◆ **Assignment**: Could you restate all of the records below exactly, with the pictures left out?

◆ **Data to process**:
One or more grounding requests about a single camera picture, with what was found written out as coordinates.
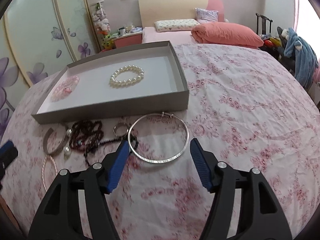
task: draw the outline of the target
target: sliding wardrobe door
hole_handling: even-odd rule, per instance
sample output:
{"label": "sliding wardrobe door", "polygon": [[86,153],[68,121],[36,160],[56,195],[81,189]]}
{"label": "sliding wardrobe door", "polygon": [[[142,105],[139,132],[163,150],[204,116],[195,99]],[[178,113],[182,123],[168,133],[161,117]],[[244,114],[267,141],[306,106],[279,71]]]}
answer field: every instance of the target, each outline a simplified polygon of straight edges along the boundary
{"label": "sliding wardrobe door", "polygon": [[29,89],[8,44],[4,20],[0,20],[0,141],[11,115]]}
{"label": "sliding wardrobe door", "polygon": [[53,0],[57,17],[76,60],[96,54],[97,42],[84,0]]}
{"label": "sliding wardrobe door", "polygon": [[52,0],[13,0],[4,20],[12,52],[29,85],[73,62]]}

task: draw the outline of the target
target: pearl
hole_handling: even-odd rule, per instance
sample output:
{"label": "pearl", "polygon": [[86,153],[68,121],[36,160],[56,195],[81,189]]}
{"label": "pearl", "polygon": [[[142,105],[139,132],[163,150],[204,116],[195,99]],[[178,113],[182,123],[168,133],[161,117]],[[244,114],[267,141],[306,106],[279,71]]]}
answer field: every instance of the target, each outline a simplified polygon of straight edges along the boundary
{"label": "pearl", "polygon": [[[118,81],[115,78],[122,72],[125,71],[132,71],[134,73],[137,73],[136,77],[133,77],[132,79],[127,79],[127,80],[123,80],[123,81]],[[144,70],[136,65],[128,65],[128,66],[124,66],[119,68],[118,70],[116,70],[113,75],[111,75],[110,77],[110,84],[113,86],[127,86],[127,85],[131,85],[131,84],[135,84],[136,82],[141,81],[141,79],[144,78]]]}
{"label": "pearl", "polygon": [[67,154],[67,155],[70,155],[70,154],[71,154],[70,148],[69,148],[68,146],[65,146],[65,147],[63,148],[63,153],[64,153],[64,154]]}
{"label": "pearl", "polygon": [[66,135],[67,135],[68,137],[70,137],[71,134],[72,134],[72,130],[69,128],[69,129],[66,131]]}

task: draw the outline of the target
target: white printed pillow
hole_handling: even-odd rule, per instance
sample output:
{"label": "white printed pillow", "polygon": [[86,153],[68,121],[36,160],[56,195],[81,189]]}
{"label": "white printed pillow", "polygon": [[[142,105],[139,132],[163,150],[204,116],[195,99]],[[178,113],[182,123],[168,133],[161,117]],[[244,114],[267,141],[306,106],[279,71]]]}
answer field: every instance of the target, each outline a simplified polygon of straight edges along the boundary
{"label": "white printed pillow", "polygon": [[172,32],[172,31],[191,31],[192,28],[199,23],[195,19],[184,19],[184,20],[167,20],[155,22],[156,31],[161,32]]}
{"label": "white printed pillow", "polygon": [[195,8],[197,14],[197,21],[199,23],[209,23],[218,21],[218,11],[208,11],[205,9]]}

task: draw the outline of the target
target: plush toy display tower
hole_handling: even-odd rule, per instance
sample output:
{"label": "plush toy display tower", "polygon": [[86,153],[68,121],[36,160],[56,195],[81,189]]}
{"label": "plush toy display tower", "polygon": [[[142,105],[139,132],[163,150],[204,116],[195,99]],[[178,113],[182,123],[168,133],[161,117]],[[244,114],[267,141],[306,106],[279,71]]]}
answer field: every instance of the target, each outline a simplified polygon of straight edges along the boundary
{"label": "plush toy display tower", "polygon": [[114,43],[110,39],[110,25],[106,17],[105,10],[102,6],[104,1],[93,3],[91,7],[91,16],[97,37],[104,49],[109,50],[114,48]]}

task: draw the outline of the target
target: pink headboard
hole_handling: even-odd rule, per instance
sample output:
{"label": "pink headboard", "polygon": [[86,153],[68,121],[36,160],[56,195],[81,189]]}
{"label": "pink headboard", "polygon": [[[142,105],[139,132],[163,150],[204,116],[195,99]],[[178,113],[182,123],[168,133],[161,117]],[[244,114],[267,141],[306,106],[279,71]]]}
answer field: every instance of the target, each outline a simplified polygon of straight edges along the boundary
{"label": "pink headboard", "polygon": [[207,6],[206,10],[219,11],[218,21],[224,22],[224,7],[223,7],[223,3],[221,0],[208,0],[208,6]]}
{"label": "pink headboard", "polygon": [[224,22],[221,0],[139,0],[143,27],[154,27],[156,21],[195,19],[195,8],[219,11],[218,21]]}

◆ **Written response**:
One or more grounding requests about a single camera picture, with what was found written out as coordinates.
task: draw the outline of the target
target: sliding wardrobe door
hole_handling: even-odd rule, per instance
sample output:
{"label": "sliding wardrobe door", "polygon": [[86,153],[68,121],[36,160],[56,195],[81,189]]}
{"label": "sliding wardrobe door", "polygon": [[[142,105],[139,132],[163,150],[204,116],[195,99]],[[178,113],[182,123],[168,133],[161,117]],[[244,114],[267,141],[306,106],[279,71]]]}
answer field: every instance of the target, each outline a simplified polygon of straight edges along the boundary
{"label": "sliding wardrobe door", "polygon": [[29,89],[8,44],[4,20],[0,20],[0,141],[11,115]]}
{"label": "sliding wardrobe door", "polygon": [[53,0],[57,17],[76,60],[96,54],[97,42],[84,0]]}
{"label": "sliding wardrobe door", "polygon": [[52,0],[13,0],[4,20],[12,52],[29,85],[73,62]]}

task: draw the outline of the target
target: pearl
hole_handling: even-odd rule, per instance
sample output:
{"label": "pearl", "polygon": [[86,153],[68,121],[36,160],[56,195],[81,189]]}
{"label": "pearl", "polygon": [[[142,105],[139,132],[163,150],[204,116],[195,99]],[[178,113],[182,123],[168,133],[161,117]],[[244,114],[267,141],[306,106],[279,71]]]}
answer field: every instance of the target, each outline a simplified polygon of straight edges along the boundary
{"label": "pearl", "polygon": [[[118,81],[115,78],[122,72],[125,71],[132,71],[134,73],[137,73],[136,77],[133,77],[132,79],[127,79],[127,80],[123,80],[123,81]],[[144,70],[136,65],[128,65],[128,66],[124,66],[119,68],[118,70],[116,70],[113,75],[111,75],[110,77],[110,84],[113,86],[127,86],[127,85],[131,85],[131,84],[135,84],[136,82],[141,81],[141,79],[144,78]]]}
{"label": "pearl", "polygon": [[67,154],[67,155],[70,155],[70,154],[71,154],[70,148],[69,148],[68,146],[65,146],[65,147],[63,148],[63,153],[64,153],[64,154]]}
{"label": "pearl", "polygon": [[66,135],[67,135],[68,137],[70,137],[71,134],[72,134],[72,130],[69,128],[69,129],[66,131]]}

task: draw the outline of the target
target: white printed pillow
hole_handling: even-odd rule, per instance
sample output:
{"label": "white printed pillow", "polygon": [[86,153],[68,121],[36,160],[56,195],[81,189]]}
{"label": "white printed pillow", "polygon": [[[142,105],[139,132],[163,150],[204,116],[195,99]],[[178,113],[182,123],[168,133],[161,117]],[[244,114],[267,141],[306,106],[279,71]]]}
answer field: every instance of the target, each outline a simplified polygon of straight edges along the boundary
{"label": "white printed pillow", "polygon": [[172,32],[172,31],[191,31],[192,28],[199,23],[195,19],[184,19],[184,20],[167,20],[155,22],[156,31],[161,32]]}
{"label": "white printed pillow", "polygon": [[195,8],[197,14],[197,21],[199,23],[209,23],[218,21],[218,11],[208,11],[205,9]]}

task: draw the outline of the target
target: plush toy display tower
hole_handling: even-odd rule, per instance
sample output:
{"label": "plush toy display tower", "polygon": [[86,153],[68,121],[36,160],[56,195],[81,189]]}
{"label": "plush toy display tower", "polygon": [[[142,105],[139,132],[163,150],[204,116],[195,99]],[[178,113],[182,123],[168,133],[161,117]],[[244,114],[267,141],[306,106],[279,71]]]}
answer field: every instance of the target, each outline a simplified polygon of straight edges along the boundary
{"label": "plush toy display tower", "polygon": [[114,43],[110,39],[110,25],[106,17],[105,10],[102,6],[104,1],[93,3],[91,7],[91,16],[97,37],[104,49],[109,50],[114,48]]}

task: draw the outline of the target
target: pink headboard
hole_handling: even-odd rule, per instance
sample output:
{"label": "pink headboard", "polygon": [[86,153],[68,121],[36,160],[56,195],[81,189]]}
{"label": "pink headboard", "polygon": [[[142,105],[139,132],[163,150],[204,116],[195,99]],[[178,113],[182,123],[168,133],[161,117]],[[244,114],[267,141],[306,106],[279,71]]]}
answer field: every instance of the target, each outline a simplified polygon of straight edges along the boundary
{"label": "pink headboard", "polygon": [[207,6],[206,10],[219,11],[218,21],[224,22],[224,7],[223,7],[223,3],[221,0],[208,0],[208,6]]}
{"label": "pink headboard", "polygon": [[224,22],[221,0],[139,0],[143,27],[154,27],[156,21],[195,19],[195,8],[219,11],[218,21]]}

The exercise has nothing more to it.